My shelf has four boards for fiction books, not counting in the crime and SF-stuff. Four boards of what some people might call "real literature". That is not enough, naturally. Some years ago I started to put there two rows of books on each board. This saves a lot of space and has many disadvantages. The books in the rear row are not visible, which makes it impossible to sort the books alphabetically by author, because either "Auster, Paul" or "Wolf, Christa" will end up in the back row, but to both of them immediate access is needed from time to time.

The moment I started to sort the piles into the shelf, the books began to quarrel. Hesse demanded the front row, as well as Sophocles and Frisch. Brautigan put out his elbows and had a longer fight with Coupland. I threatened them that I will lose them all via BookCrossers, but they did not take me serious anymore. "Put the old farts in the back" Kerouac said, which caused a heavier bi-lingual edition of "the Tempest" to throw itself in a suicidal act of revenge on top of "On the Road". They both survived.

It took me a while to gain back my authority. Putting "Illuminatus" next to "Animal Farm" into the back row was close to losing them. They looked at me with their paperback spines, implying that I would not love them anymore and I apologized woefully until Arthur Miller covered them from the front. It was not easy.

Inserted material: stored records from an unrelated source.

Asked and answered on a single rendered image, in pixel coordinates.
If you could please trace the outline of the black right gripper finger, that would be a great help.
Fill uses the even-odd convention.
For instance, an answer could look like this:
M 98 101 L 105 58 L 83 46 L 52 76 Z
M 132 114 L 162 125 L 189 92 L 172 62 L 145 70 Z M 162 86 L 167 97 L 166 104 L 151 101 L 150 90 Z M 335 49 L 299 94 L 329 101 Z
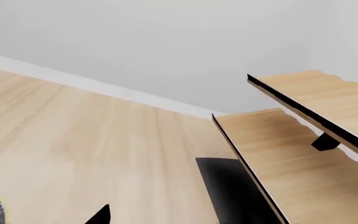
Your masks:
M 109 204 L 103 206 L 85 224 L 110 224 L 111 211 Z

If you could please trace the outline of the white baseboard strip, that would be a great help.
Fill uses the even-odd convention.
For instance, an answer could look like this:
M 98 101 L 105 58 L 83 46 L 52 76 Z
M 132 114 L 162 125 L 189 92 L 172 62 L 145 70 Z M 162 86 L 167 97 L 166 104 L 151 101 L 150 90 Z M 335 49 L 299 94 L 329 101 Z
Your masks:
M 222 116 L 224 113 L 200 108 L 190 104 L 171 100 L 169 98 L 162 98 L 160 96 L 135 91 L 124 87 L 119 87 L 109 83 L 99 82 L 90 78 L 76 76 L 73 74 L 60 72 L 51 68 L 38 67 L 30 63 L 25 63 L 0 56 L 0 70 L 46 80 L 48 82 L 59 83 L 70 87 L 79 88 L 102 95 L 114 96 L 123 100 L 129 100 L 164 110 L 175 111 L 187 115 L 196 116 L 199 118 L 210 119 L 211 115 Z

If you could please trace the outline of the light wood table black legs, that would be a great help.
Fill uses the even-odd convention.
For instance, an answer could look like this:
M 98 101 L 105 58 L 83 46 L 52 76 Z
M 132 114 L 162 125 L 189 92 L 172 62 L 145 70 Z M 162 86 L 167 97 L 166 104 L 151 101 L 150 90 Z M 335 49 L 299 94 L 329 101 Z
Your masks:
M 312 145 L 327 151 L 345 145 L 358 154 L 358 83 L 321 70 L 265 77 L 247 81 L 282 106 L 322 130 Z
M 358 154 L 279 108 L 213 116 L 234 158 L 197 158 L 217 224 L 358 224 Z

books The crime books were not that complicated to handle, as they all fit in the front of the philosophy books, that since long gave up to complain about their back row existance. Dashiell Hammett and Raymond Chandler took their established positions and seem to do well with each other, whilst Sartre and Camus go on discussing existentialism in the background.

After that I was exhausted. In an unbelievable effort of strength I switched on the vacuum cleaner, which sucked in all the dust. All the novels are sorted now and have their place. For a while at least. Time to care for the records and CDs next.